U.S. Sen. Lamar Alexander’s former chief of staff wrote in a letter shortly before hanging himself that he had been sexually abused as a child and that he found himself drawn to child pornography because the violence in the videos “matched my own childhood abuse,” reports Michael Collins.
“This is my deepest, darkest secret,” Jesse Ryan Loskarn wrote shortly before taking his own life.
Loskarn, facing charges of child pornography, apologized to his family and friends and the children whose sexual exploitation was depicted in the videos he was accused of buying and distributing.
“I perpetrated your abuse, and that will be a burden on my soul for the rest of my life,” he said.
Loskarn, 35, was found dead in his parents’ home in Sykesville, Md., last Thursday after apparently hanging himself. A judge had allowed him to live with his parents while he waited to see if a grand jury would indict him on the child pornography charges.
Loskarn had been arrrested at his home in southeast Washington on Dec. 11 on charges of buying and distributing child pornography.
… Loskarn’s rapid downfall stunned his colleagues and friends on Capitol Hill and left them wondering how the savvy political operative they had come to know could be the same person who, according to court records, purchased more than 200 videos showing young boys being sexually abused.
In his letter, which was found after his death and which his family has posted online, Loskarn wrote that he found himself asking the same question.
“There seem to be many answers and none at all,” he wrote.
In the letter, Loskarn agonized over the pain he had caused his family and friends. “The news coverage of my spectacular fall makes it impossible for me to crawl in a hole and disappear,” he wrote. “I’ve hurt every single human being I’ve ever known, and the details of my shame are preserved on the internet for all time. There is no escape.”

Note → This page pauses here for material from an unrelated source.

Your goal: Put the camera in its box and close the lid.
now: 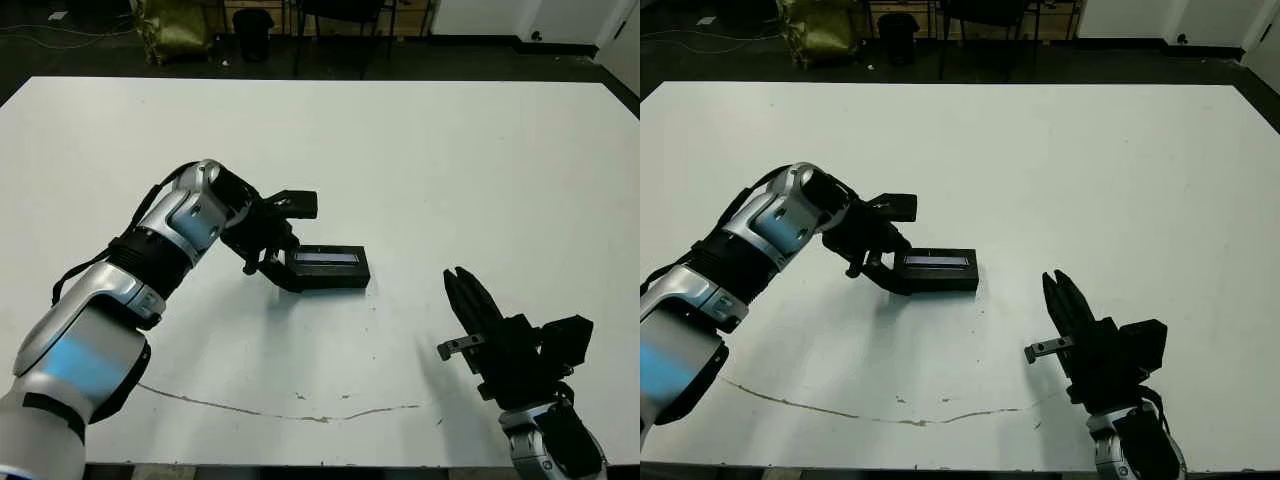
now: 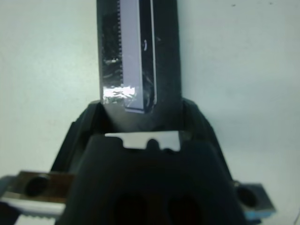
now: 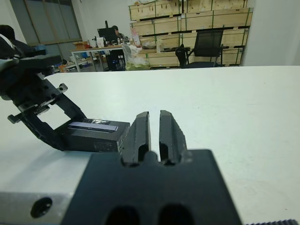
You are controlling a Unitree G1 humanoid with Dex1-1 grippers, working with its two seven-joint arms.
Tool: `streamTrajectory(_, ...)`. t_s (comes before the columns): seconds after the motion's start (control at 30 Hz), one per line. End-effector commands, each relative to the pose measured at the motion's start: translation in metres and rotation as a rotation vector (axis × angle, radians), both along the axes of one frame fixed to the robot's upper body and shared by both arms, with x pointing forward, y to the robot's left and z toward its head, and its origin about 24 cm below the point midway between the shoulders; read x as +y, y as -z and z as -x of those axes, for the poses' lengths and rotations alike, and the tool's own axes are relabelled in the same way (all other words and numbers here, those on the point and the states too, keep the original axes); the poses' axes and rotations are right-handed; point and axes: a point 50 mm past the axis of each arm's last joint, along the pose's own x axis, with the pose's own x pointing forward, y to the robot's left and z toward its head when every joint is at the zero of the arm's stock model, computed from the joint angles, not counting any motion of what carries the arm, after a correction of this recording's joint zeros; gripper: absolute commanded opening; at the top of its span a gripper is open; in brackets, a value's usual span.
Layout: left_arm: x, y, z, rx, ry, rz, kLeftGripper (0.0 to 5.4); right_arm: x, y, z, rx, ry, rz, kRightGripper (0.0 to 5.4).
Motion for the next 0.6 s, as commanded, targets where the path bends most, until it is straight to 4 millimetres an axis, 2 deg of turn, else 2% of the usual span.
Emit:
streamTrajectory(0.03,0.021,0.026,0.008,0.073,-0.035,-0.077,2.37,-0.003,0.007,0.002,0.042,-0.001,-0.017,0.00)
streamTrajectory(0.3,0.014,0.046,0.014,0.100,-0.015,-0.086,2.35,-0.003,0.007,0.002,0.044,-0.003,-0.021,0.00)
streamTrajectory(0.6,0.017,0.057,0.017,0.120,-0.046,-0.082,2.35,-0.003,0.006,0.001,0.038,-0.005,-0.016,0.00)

Loskarn said he first discovered child pornography during a search for music on a peer-to-peer network. “I wasn’t seeking it, but I didn’t turn away when I saw it,” he said. “Until that moment, the only place I’d seen these sorts of images was in my mind.”
Loskarn said he was drawn to the images because they reflected the sexual abuse he had experienced as a child as young as age 5. “It’s painful and humiliating to admit to myself, let alone the whole world,” he wrote, “but I pictured myself as a child in the image or video. The more an image mirrored some element of my memories and took me back, the more I felt a connection.”
Loskarn didn’t say who abused him but wrote that, as a child, he didn’t understand what had happened.